Holding public talks

Holding talks and open forums designed to engage broad audiences is a powerful way to connect your unit’s expertise, outreach programs and mission to various communities. However, successfully marketing and delivering events to external audiences takes a surprising amount of work and planning, and a unique set of expertise.

Golden Rule

Consider the audience, topic, venue, timing and speaker in concert.


Think quality over quantity. Calendars and communications channels are overwhelmed. Consider planning one or two high-profile public talks a year to cut through the mix and maximize return on your effort.

Who do you want to draw to your event? A broad segment (students or staff or researchers) of the campus community that extends beyond your unit? Your alumni? An industry segment related to your unit? Families with young children? Issue-based stakeholder groups?

Be wary of attempting to attract the general public to your event unless your topic and speaker are of demonstrated interest to broader audiences.

Partnering with like-minded units (including central units) can be a powerful way to find synergies on logistical support, marketing bandwidth, and potential audiences.


Match your speaker’s profile carefully to the audience, and align your planning and expectations to match. Many speakers that are well known in a field or niche topic can bring together a small but very dedicated audience. Higher profile speakers can often attract larger, but more diffuse and opportunistic, audiences.

Delve into potential speakers' engagement history -- their track record is a valuable guide that can inform your planning.

Media relations in support of an event is possible when the topic impacts a local issue of interest to community programming, or when the speaker is high profile. Note that typically, UBC can only market events involving UBC speakers.

Leverage introductions to highlight your unit’s role in bringing the event together, and to deliver any key messages that might resonate with the audience.

Timing and Venue

Use common sense to lower barriers to entry. Consider when your preferred audience is most likely to be able to attend. It’s difficult to attract young families to evening events during the week. Professionals will be less likely to take time off from work for a non-professional-development related talk. As a commuter campus, bringing students together outside of class requires special planning.

Investing in a venue or space close to certain audiences is often worth the cost. Venues near professional hubs (the mining industry downtown, Vancouver’s healthcare corridor) can be leveraged to boost turnout.

Certain units can also work with like-minded external venues to take advantage of the audiences and communities dedicated to the venue (Science World, MacMillan Space Centre).

Note that media are unlikely to attend an event if it’s held too close to deadline (early to late afternoon) or during live broadcast times (early evening). However, if media attendance and coverage is not a top priority, their availability can be disregarded.
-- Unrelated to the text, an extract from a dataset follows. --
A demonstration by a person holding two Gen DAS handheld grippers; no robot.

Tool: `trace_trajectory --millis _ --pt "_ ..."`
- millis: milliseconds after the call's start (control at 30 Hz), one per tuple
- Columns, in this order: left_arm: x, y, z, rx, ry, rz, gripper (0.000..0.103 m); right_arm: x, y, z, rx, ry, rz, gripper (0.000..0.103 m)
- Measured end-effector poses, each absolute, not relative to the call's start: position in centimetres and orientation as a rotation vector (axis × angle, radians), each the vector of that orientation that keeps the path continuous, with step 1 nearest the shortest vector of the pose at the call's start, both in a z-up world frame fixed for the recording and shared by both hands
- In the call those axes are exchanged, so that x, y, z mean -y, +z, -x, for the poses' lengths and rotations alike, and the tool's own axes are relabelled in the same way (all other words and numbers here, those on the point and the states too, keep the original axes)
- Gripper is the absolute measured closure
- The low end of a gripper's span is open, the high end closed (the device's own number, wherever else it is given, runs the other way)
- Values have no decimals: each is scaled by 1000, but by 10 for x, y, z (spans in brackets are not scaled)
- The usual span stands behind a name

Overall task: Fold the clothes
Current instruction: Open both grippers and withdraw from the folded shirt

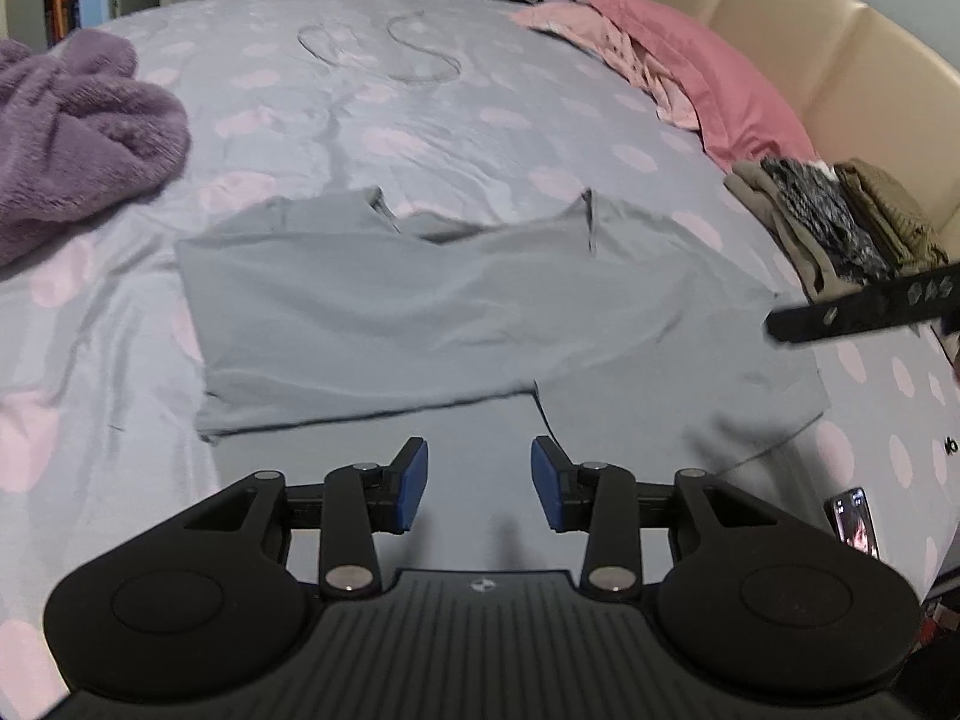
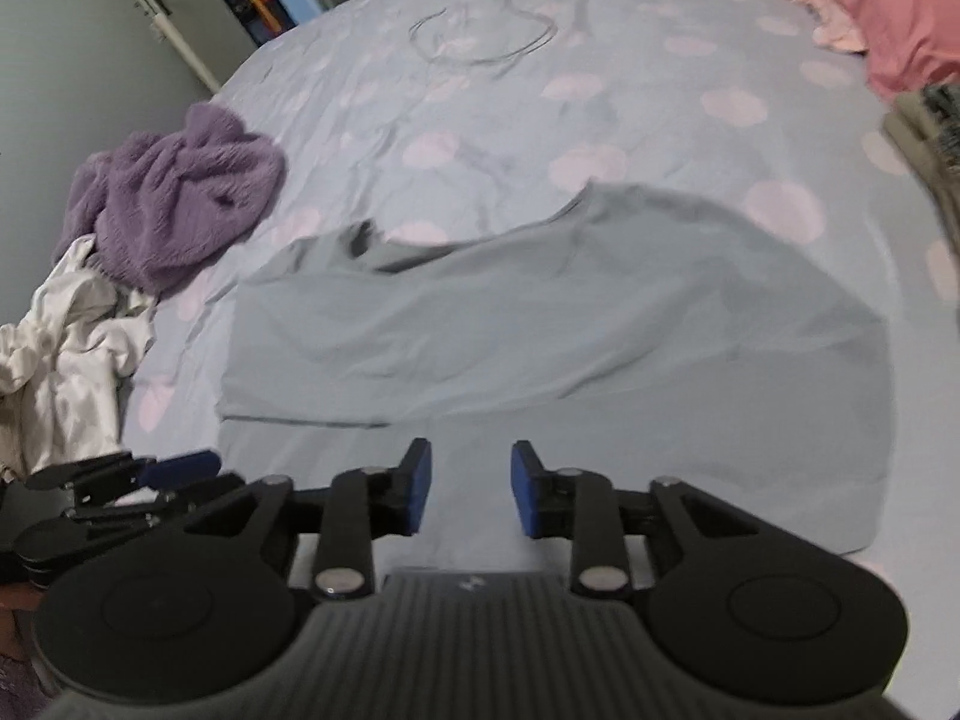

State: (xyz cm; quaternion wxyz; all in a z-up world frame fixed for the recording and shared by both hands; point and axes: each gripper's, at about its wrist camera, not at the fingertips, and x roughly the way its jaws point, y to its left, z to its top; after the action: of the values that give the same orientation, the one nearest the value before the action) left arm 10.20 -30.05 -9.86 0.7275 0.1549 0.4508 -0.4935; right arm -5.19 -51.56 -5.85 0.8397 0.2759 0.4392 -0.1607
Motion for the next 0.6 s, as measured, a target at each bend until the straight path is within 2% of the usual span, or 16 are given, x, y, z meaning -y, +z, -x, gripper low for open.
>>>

Plan well ahead of time, and if possible check in with a communications professional early in your planning process. They can advise you on the vehicles, language and timing best suited to attracting your target audience.

UBC communication vehicles, vehicles run by partner organizations or organizations dedicated to a topic or issue, community calendars, and social media, are powerful ways to get your message out. However, leveraging them takes advanced planning (they will have varying schedules and frequencies) and often, relationship building.

Less is more. Simple is best. Avoid academic language (jargon) and formats (the two sentence title and 500-word abstract) when communicating with external audiences.

Posters are a favorite marketing tool of event planners, but are best suited to attracting localized audiences, or broad audiences that organizers can’t reach any other way. Consider utilizing social media to get the word out to your community and their stakeholders. UBC Science maintains a Twitter and Facebook account, and can share information on upcoming talks via these channels. Some departments maintain their own social media channels.

While many mainstream papers and sites offer free community calendars, their impact can be diffuse. More high-profile coverage in mainstream outlets typically involves an investment -- either buying an ad, or attempting to generate earned media coverage.

Media relations in support of an event is possible when the topic relates directly to a local issue of interest to community programming, or when the speaker and topic is high profile. Note that typically, UBC can only market events involving UBC speakers.